### Task
The listing below holds a line with "Motion API queue_trajectory, used" and a later line with "Numbers run as". Write out those two lines and every line between them, exactly, and nothing else.

### Source information
★ ★ ★ ★

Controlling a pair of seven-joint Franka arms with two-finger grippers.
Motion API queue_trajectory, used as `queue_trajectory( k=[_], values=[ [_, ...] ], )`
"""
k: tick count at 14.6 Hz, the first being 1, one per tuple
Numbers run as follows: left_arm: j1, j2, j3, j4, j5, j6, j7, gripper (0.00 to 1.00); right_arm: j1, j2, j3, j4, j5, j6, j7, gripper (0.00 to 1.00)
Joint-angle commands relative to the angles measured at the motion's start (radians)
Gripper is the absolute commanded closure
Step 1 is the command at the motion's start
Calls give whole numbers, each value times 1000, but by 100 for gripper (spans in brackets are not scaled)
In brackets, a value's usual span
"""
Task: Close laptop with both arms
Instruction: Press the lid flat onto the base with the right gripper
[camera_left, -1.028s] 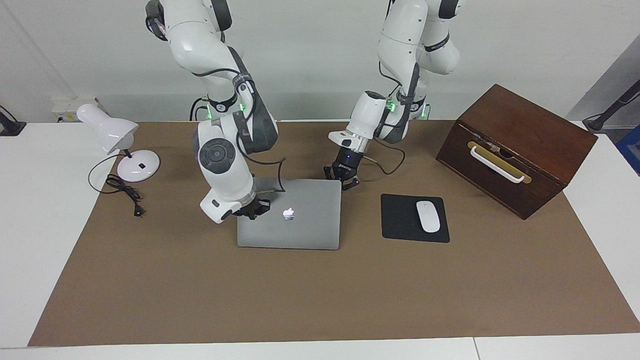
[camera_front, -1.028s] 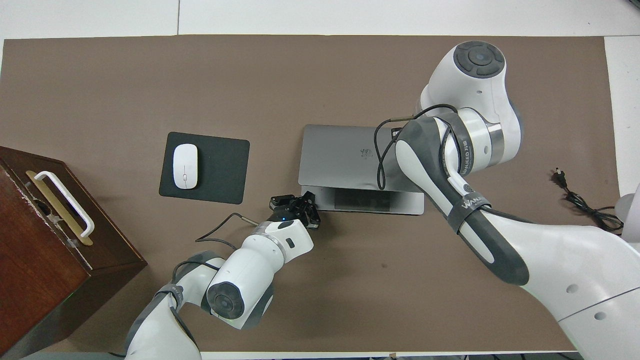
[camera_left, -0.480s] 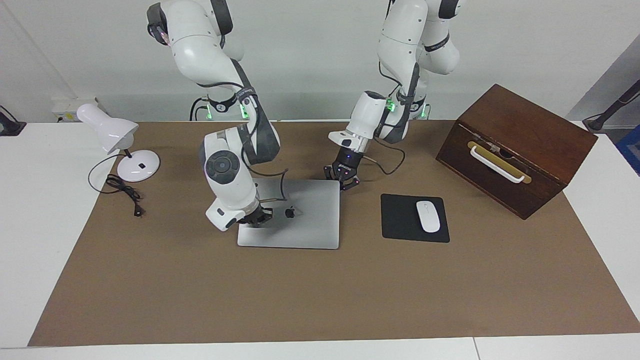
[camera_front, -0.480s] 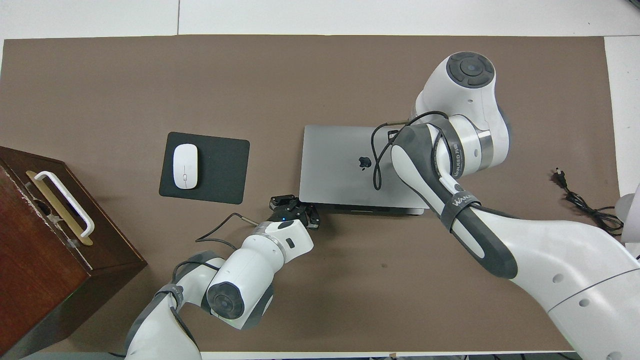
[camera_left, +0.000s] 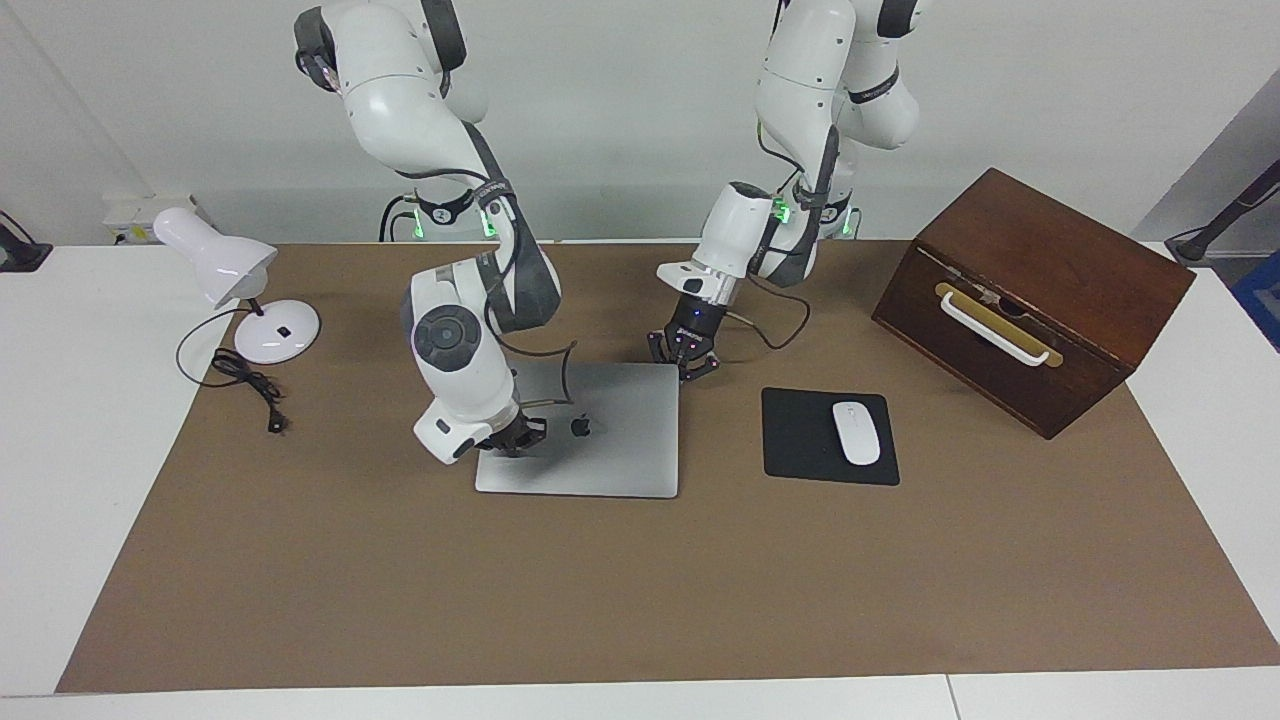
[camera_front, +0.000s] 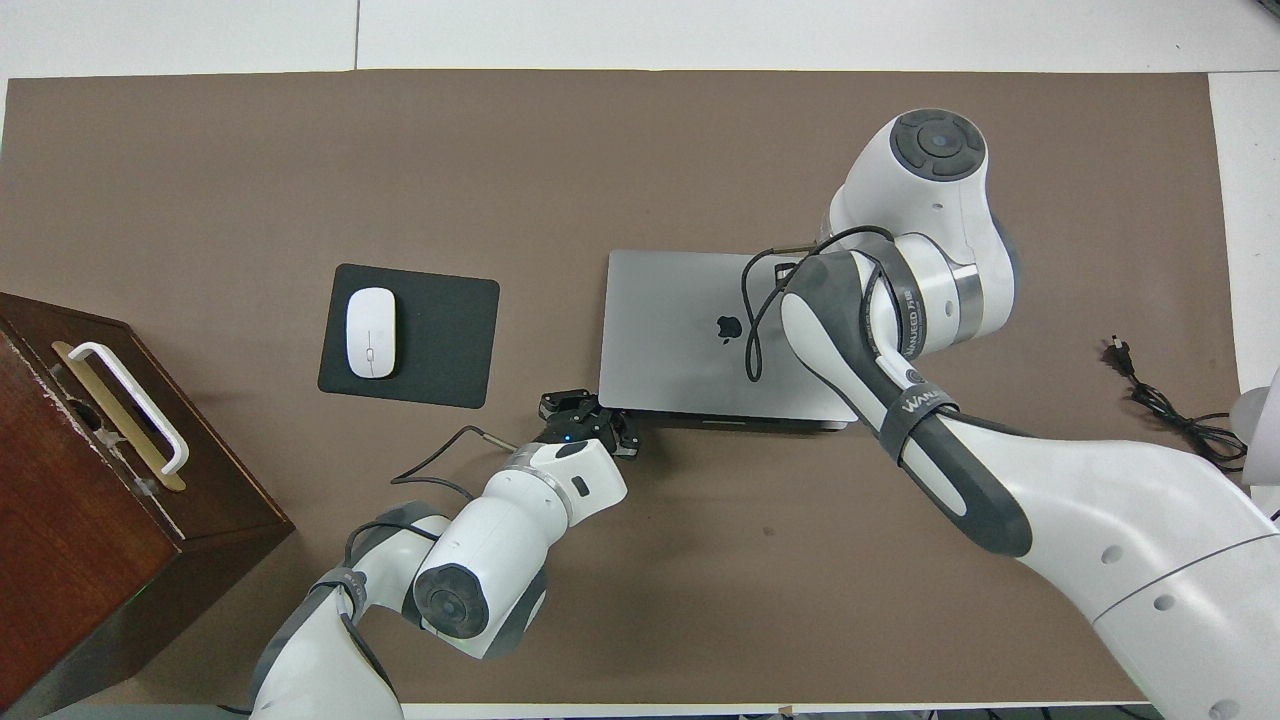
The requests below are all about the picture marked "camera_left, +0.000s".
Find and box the grey aluminium laptop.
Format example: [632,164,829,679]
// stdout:
[474,362,681,499]

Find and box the black mouse pad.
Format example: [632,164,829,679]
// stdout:
[761,387,901,487]

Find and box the white computer mouse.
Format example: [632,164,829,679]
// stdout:
[832,401,882,467]

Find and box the brown paper table mat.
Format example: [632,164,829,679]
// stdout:
[55,240,1280,694]

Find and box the white desk lamp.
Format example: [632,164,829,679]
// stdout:
[152,207,322,366]

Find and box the dark brown wooden box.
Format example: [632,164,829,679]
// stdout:
[871,167,1197,441]

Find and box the black desk clamp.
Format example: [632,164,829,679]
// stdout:
[0,212,53,273]

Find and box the black tripod stand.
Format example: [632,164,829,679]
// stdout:
[1167,158,1280,264]

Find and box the blue crate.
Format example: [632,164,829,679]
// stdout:
[1232,250,1280,353]

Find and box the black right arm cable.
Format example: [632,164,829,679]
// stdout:
[395,120,580,411]

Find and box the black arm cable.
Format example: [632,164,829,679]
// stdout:
[395,120,580,411]
[725,120,846,351]

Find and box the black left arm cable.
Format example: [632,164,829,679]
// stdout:
[725,120,846,351]

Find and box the black right base cable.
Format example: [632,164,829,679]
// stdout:
[378,193,415,243]

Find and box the black lamp power cable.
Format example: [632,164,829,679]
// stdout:
[176,305,291,436]

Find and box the white box handle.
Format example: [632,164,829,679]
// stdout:
[940,292,1051,367]

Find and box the brass handle plate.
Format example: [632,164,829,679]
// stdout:
[935,282,1064,369]

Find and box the white wall power strip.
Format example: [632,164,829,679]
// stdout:
[103,193,216,246]

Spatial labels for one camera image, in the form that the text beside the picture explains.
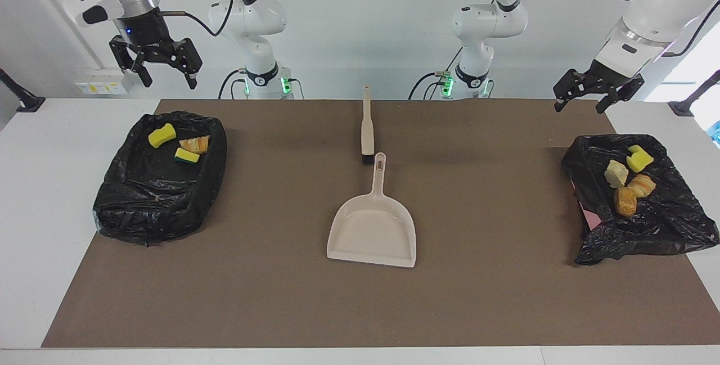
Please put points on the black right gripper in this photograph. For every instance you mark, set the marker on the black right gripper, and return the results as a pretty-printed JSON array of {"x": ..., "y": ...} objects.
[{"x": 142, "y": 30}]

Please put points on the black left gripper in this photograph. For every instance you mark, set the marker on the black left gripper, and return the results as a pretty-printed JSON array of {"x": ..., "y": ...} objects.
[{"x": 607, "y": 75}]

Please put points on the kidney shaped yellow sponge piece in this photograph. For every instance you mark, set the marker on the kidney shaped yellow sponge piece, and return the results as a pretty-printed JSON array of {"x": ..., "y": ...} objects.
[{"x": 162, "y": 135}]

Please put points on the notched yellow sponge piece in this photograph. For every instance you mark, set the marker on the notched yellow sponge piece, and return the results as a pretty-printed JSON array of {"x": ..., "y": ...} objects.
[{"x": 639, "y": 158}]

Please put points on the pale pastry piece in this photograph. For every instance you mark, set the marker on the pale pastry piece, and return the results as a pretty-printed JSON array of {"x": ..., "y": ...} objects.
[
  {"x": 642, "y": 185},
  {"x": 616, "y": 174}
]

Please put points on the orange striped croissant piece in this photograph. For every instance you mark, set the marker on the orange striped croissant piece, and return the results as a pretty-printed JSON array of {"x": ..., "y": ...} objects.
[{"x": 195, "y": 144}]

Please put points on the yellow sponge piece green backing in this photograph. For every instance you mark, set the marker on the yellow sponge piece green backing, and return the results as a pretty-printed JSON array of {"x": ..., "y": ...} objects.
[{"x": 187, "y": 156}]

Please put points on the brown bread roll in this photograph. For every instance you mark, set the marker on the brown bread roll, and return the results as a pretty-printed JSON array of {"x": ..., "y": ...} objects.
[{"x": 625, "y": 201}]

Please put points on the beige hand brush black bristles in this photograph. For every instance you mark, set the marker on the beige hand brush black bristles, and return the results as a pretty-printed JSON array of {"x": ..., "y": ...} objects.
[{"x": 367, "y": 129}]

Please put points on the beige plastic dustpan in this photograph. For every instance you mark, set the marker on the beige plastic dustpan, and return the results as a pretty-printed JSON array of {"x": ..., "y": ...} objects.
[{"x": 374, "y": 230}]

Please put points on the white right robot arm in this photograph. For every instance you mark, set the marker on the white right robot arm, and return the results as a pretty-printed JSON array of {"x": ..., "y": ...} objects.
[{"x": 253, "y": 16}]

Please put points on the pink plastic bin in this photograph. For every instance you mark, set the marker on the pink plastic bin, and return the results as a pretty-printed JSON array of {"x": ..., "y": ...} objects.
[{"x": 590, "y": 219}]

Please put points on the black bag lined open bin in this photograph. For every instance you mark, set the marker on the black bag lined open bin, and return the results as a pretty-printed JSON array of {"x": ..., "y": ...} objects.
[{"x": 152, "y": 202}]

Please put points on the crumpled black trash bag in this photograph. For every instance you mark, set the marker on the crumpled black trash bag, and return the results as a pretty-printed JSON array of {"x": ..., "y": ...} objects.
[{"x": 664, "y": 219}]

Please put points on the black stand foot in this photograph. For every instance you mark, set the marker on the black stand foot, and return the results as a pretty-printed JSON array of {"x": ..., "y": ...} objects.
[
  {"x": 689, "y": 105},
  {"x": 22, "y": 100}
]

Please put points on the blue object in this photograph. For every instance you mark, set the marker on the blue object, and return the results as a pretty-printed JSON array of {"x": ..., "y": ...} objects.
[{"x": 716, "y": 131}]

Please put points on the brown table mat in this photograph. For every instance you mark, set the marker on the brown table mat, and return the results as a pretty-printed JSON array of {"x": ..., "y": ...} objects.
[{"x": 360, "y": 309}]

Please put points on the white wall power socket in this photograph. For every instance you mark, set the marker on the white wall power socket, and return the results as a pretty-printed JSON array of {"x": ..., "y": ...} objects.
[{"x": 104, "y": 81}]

★ ★ ★ ★

### Written response
Motion API queue_trajectory, used as `queue_trajectory( k=[_], values=[ [_, ...] ], )`
"""
k: tick count at 14.6 Hz, the first being 1, one per tuple
Numbers run as follows: left_arm: j1, j2, j3, j4, j5, j6, j7, gripper (0.00 to 1.00); right_arm: j1, j2, j3, j4, j5, j6, j7, gripper (0.00 to 1.00)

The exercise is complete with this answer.